RF CV Accuracy: 0.6364
RF Train Accuracy: 0.9421
RF Test Accuracy: 0.6317
Sensitivity: 0.5733
Specificity: 0.69
Precision: 0.6491
ROC AUC Score: 0.6999


## Modeling Summary

**Model Summary Table**
<br>Sorted in descending order by ROC AUC Score
<br>Numbers in **bold** represent the highest score on a given measure

|Stopwords Used|Vectorizer/Classifier|CV Accuracy|Train Accuracy|Test Accuracy|Test Sensitivity|Test Specificity|Test Precision|ROC AUC Score|
|---|---|---|---|---|---|---|---|---|
|Standard English only|CVEC, Logistic Regression with LASSO|**.8157**|.9479|**.8033**|.7800|.8267|**.8182**|**.8958**|
|Standard + custom|CVEC, Gradient Boosting Classifier|.6829|.9707|.6250|.5833|.6670|.6364|.7263|
|Standard + custom|CVEC, Logistic Regression with LASSO|.6650|.8957|.6533|.7200|.5867|.6353|.7223|
|Standard + custom|TfidfVec, Logistic Regression with LASSO|.6621|.9207|.6550|.7100|.6000|.6396|.7012|
|Standard + custom|TfidVec, Support Vector Classifier|.6364|.9421|.6317|.5733|.6900|.6491|.6999|
|Standard + custom|CVEC, MultinomialBayes Classifier|.6800|.7886|.6033|.5900|.6167|.6062|.6979|
|Standard + custom|CVEC, Support Vector Classifier|.6379|.8407|.6417|**.8000**|.4833|.6076|.6919|
|Standard + custom|CVEC, Random Forest Classifier|.6750|**.9771**|.6200|.5933|.6467|.6268|.6882|
|Standard + custom|TfidfVec, Gradient Boosting Classifier|.6800|.9443|.6050|.5233|.6867|.6255|.6751|
|Standard + custom|CVEC, Bagged Decision Tree Classifier|.6071|.6414|.5633|.2500|.8767|.6696|.5633|
|Standard + custom|CVEC, Decision Tree Classifier|.5657|.5964|.5433|.1567|**.9300**|.6912|.5433|

# Conclusions 

As mentioned in the Executive Summary, classifying two NFL team-based subreddits proved to be a challenging task, even without removing obvious-classifying tokens (such as Cowboys, Eagles, Dallas, Philadelphia, etc.).

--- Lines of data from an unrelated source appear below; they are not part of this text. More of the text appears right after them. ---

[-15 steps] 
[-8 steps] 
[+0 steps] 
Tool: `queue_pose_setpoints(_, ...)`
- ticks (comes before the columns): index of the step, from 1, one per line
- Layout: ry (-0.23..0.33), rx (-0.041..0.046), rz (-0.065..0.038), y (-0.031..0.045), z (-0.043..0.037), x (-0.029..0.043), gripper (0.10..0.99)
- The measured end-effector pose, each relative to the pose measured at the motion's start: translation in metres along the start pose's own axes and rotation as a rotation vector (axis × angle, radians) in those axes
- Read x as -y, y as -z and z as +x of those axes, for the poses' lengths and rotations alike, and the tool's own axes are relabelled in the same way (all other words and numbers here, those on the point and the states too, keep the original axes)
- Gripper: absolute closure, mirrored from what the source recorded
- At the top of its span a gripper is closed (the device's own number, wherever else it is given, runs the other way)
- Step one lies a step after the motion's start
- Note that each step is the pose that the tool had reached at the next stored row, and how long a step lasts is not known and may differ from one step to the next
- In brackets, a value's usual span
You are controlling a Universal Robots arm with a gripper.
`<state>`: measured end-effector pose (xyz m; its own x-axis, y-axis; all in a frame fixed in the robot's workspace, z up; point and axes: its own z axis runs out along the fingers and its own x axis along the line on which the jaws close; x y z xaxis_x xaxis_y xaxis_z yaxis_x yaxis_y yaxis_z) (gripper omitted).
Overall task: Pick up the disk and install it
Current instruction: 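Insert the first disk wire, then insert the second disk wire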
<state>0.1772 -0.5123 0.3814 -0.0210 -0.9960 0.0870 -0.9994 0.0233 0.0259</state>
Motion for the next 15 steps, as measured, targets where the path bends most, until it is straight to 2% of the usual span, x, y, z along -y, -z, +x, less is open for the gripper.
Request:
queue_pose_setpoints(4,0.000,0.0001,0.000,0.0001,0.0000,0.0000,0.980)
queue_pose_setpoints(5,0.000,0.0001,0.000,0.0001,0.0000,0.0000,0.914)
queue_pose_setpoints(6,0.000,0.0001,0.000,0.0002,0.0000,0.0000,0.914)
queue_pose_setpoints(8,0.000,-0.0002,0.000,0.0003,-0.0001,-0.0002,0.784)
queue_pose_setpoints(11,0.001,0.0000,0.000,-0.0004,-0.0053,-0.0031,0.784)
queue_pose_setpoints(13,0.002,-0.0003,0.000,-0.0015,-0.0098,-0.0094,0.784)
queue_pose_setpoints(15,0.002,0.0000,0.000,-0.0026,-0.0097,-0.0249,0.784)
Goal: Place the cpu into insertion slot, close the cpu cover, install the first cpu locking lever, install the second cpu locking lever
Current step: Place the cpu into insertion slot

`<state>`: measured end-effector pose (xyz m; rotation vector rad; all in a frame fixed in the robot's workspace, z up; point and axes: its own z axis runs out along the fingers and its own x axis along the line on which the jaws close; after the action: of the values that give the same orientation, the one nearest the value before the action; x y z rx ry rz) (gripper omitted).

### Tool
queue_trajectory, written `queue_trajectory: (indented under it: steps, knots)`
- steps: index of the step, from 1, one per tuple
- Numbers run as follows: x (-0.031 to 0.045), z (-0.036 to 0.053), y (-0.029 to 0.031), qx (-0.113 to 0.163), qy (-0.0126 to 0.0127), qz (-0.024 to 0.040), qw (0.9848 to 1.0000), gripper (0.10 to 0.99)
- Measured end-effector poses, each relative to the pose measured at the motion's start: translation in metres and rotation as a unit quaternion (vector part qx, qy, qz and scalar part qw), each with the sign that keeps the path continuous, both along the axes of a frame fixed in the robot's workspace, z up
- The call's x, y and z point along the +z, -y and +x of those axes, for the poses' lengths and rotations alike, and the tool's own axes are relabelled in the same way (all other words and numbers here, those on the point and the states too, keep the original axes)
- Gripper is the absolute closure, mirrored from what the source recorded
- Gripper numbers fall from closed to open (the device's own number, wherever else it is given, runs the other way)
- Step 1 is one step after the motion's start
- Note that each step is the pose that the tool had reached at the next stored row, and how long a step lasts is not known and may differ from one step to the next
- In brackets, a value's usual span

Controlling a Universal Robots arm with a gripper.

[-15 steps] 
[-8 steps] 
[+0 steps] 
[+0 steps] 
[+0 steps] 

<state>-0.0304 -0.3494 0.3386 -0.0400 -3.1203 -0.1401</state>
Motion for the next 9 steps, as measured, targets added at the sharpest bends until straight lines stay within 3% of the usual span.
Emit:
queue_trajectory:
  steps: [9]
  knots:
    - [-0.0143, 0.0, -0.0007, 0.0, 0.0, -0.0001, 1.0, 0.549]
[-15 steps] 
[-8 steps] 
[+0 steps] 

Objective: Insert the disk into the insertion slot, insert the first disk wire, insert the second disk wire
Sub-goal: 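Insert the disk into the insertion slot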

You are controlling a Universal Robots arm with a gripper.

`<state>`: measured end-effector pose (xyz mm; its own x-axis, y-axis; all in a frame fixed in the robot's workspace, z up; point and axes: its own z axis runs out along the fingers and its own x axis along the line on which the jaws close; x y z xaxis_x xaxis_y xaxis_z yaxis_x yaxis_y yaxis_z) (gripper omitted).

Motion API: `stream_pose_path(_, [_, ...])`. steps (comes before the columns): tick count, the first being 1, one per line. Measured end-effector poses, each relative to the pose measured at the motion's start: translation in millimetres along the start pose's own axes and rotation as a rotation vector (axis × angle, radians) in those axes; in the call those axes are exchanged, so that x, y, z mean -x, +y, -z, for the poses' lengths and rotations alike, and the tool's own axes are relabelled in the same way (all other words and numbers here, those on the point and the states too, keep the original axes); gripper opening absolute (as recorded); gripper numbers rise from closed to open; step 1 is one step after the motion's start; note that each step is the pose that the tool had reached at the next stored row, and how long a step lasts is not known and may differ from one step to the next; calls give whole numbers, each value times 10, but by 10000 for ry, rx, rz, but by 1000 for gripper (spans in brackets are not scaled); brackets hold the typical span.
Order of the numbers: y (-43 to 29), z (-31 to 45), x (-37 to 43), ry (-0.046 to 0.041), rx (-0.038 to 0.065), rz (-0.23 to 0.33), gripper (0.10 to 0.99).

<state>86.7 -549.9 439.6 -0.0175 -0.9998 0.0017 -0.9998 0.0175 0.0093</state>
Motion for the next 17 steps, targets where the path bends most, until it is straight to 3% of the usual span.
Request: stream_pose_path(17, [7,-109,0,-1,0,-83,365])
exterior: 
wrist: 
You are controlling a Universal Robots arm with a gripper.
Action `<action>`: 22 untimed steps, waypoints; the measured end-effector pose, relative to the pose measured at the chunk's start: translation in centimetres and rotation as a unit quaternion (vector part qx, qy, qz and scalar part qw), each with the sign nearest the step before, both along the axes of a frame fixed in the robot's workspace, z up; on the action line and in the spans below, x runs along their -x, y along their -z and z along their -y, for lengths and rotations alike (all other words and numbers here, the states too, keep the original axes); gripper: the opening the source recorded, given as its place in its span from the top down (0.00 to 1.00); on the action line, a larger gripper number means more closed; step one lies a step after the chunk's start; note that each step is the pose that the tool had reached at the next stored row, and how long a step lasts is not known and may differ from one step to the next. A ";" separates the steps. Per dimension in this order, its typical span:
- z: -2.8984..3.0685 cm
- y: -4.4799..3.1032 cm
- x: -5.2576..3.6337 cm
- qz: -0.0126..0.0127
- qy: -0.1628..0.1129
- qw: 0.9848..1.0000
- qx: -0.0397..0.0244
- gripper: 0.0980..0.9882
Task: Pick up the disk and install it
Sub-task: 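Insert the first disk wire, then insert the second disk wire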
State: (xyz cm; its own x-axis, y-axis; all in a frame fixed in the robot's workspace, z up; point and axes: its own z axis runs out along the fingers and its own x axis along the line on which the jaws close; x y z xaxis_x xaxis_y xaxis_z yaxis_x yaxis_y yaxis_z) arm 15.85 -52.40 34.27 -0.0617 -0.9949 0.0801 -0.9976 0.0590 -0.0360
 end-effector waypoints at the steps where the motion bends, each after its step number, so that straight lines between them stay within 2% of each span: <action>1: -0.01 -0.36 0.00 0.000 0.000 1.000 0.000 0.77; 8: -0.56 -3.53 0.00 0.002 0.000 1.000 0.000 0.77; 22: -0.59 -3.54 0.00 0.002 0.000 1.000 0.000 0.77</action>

The reason for this is at least two-fold. For one thing, both subreddits consist of fans of NFL football, and therefore use a common vocabulary or terminology that may not differ enough for highly-accurate classification. And for another, I did not scrape a huge sample of posts, so some challenges may be a result of the relatively small sample size used for the analysis.

That said, my best models were able to achieve overall classification accuracy of 66% or better, Sensitivity scores over 70% and ROC AUC scores in the 70s. So the models were decent, though I obviously hoped for better performance. Unfortunately, all of the models showed a relatively large amount of overfitting to the training data.

Models using a Gradient Boosting Classifier were able to achieve the highest overall accuracy, though at the expense of lower Sensitivity. Multinomial Naive Bayes models also performed similarly.

Overall, the models that seemed best able to balance accuracy and Sensitivity were Logistic Regression Classifiers applying L1 (LASSO) regularization.

Differences in word usage were revealed, with strong indicators often being references to various media members who cover one or the other team (such as Justin Melo or Todd Archer). Fans may have been reacting in the form of "did you see what Todd Archer posted?", for example. r/cowboys posts were more likely to contain references to other teams (like Tampa, Dolphins, Steelers, San Francisco). Certain vulgarities were more associated with one or the other subreddit as well.

**Recommendations**

For future research, larger and longer-term data pulls could be attempted to see whether increasing the overall sample size leads to less overfitting and better model performance.

Many posts only consisted of title text without more substantial selftext entries, so another approach would be to screen for posts that contain both title and selftext content.

Lastly, a more rigorous approach to removing stopwords (such as removing ALL current and former player/coach/GM names), and even local sports reporters, might yield more unique topics of interest to each fan base.